Long Term Targeting Trends

CVE-2017-9841 continues to dominate the top spot in April, with a significant number of exploitation attempts (see Figure 2). CVE-2019-9082 and CVE-2022-24847 maintain their positions in the top three, while CVE-2020-8958 and CVE-2022-42475 show increased activity compared to previous months.

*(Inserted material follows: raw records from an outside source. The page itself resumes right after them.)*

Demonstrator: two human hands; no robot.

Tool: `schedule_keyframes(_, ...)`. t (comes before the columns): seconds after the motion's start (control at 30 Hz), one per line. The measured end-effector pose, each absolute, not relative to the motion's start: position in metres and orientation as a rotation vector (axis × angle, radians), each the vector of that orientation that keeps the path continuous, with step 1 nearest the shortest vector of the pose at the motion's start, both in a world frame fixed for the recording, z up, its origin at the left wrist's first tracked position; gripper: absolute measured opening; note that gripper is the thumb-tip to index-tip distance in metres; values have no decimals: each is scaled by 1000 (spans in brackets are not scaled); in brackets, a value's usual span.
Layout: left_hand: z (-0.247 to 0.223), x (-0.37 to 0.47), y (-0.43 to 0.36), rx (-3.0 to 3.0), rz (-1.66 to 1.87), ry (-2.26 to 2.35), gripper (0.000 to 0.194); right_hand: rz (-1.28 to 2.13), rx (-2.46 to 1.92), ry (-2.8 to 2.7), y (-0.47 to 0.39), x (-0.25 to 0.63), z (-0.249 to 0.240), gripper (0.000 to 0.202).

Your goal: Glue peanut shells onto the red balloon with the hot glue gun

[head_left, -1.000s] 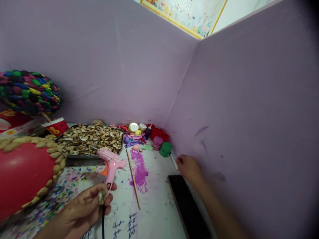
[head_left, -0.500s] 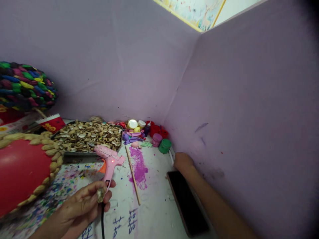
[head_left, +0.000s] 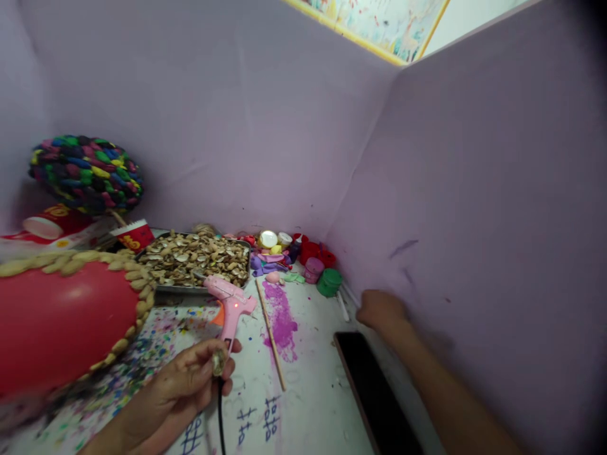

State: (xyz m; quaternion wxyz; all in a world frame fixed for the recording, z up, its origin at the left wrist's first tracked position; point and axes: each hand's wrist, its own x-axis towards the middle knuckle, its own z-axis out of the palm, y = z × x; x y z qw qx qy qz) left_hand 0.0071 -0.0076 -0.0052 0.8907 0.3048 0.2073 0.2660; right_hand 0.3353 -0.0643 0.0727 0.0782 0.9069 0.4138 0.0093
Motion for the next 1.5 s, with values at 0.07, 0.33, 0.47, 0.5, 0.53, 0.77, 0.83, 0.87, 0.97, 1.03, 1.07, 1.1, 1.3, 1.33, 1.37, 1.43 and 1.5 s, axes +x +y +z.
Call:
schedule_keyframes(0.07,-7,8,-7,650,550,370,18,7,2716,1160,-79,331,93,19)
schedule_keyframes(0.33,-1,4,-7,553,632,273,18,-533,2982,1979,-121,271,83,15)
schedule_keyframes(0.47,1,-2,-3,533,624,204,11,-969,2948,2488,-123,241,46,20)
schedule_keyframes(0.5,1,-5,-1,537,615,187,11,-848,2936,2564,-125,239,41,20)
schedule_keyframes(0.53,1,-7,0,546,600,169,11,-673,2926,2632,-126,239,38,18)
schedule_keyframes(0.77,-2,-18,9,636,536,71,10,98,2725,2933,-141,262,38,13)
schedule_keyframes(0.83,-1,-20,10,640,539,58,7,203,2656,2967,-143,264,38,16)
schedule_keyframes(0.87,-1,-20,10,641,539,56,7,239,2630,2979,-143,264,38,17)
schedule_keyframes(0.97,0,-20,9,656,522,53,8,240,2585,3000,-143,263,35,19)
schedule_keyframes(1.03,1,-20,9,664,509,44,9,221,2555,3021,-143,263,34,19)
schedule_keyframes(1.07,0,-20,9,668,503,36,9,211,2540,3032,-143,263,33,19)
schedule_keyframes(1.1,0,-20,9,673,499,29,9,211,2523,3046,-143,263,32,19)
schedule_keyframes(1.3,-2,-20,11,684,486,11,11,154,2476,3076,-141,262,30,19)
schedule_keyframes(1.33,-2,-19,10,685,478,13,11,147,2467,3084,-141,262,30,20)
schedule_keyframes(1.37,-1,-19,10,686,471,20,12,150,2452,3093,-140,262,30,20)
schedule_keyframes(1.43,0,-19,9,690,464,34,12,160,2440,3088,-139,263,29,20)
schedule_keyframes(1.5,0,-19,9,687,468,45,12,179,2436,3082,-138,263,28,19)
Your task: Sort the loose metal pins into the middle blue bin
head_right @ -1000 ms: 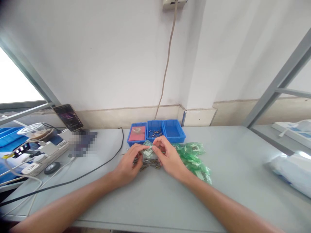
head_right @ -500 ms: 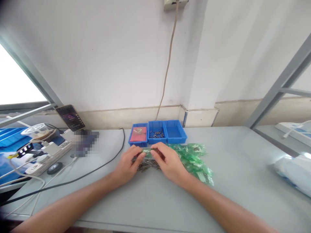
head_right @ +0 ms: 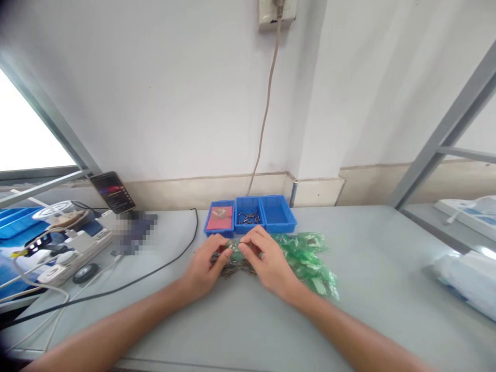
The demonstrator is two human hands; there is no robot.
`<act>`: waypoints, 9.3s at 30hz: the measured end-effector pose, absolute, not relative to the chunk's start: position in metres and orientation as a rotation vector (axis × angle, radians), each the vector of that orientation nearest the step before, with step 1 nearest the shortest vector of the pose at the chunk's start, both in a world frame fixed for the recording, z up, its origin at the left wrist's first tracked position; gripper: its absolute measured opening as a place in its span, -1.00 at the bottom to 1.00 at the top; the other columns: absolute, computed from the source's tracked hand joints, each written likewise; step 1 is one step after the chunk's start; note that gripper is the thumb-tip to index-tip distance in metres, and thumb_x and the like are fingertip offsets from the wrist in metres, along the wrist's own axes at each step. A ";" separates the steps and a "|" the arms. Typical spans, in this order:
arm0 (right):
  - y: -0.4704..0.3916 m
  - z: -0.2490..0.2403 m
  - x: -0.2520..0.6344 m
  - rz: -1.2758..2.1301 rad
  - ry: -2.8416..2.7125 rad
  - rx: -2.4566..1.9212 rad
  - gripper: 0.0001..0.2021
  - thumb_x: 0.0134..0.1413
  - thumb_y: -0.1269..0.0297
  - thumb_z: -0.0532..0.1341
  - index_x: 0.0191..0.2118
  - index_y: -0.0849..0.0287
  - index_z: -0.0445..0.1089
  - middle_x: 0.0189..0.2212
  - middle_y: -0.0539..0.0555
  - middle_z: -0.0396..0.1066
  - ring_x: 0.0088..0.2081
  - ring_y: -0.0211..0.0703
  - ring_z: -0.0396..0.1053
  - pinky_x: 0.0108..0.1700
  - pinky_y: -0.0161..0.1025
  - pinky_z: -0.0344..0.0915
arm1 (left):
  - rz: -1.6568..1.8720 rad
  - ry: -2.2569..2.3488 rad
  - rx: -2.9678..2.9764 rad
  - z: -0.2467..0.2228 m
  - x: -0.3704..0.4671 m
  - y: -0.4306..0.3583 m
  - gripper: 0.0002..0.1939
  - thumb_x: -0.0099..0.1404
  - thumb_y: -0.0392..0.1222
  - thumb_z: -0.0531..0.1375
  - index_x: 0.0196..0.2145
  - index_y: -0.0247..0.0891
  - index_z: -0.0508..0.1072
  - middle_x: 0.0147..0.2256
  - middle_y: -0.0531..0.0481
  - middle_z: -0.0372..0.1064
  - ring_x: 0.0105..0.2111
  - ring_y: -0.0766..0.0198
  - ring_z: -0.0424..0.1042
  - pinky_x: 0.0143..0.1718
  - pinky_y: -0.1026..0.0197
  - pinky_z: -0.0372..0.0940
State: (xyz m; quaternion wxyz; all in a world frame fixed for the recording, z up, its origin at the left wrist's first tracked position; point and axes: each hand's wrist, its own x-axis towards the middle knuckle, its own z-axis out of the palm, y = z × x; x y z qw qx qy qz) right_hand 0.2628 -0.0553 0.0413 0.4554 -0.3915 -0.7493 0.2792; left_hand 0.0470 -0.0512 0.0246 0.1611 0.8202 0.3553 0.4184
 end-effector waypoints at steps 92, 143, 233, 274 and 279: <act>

The key long-term trend in May has been the decline of activity around TP-Link’s CVE-2023-1389 (see the highlight below in Figure 3). All other CVEs remain relatively stable in their traffic volume trends. There are some slight upticks in volume to be seen for CVE-2022-42475 and CVE-2020-8958, but nothing significant enough to be considered a change in trend at this point.

Conclusion

In April, CVE-2017-9841 remained the most actively exploited vulnerability, following the trend observed in prior months. SSL-VPN appliances from Fortinet and Ivanti saw reported targeting, however of the two only Fortinet targeting was in evidence in our data. SAP NetWeaver saw low levels of targeting, likely due to its ease of exploitation. Investigation of SparkRAT C2 scanning led to analysis of the implementation of both client and server components. TP-Link’s CVE-2023-1389 was the only significant long term trend deviation, dropping to 10^th place for the month.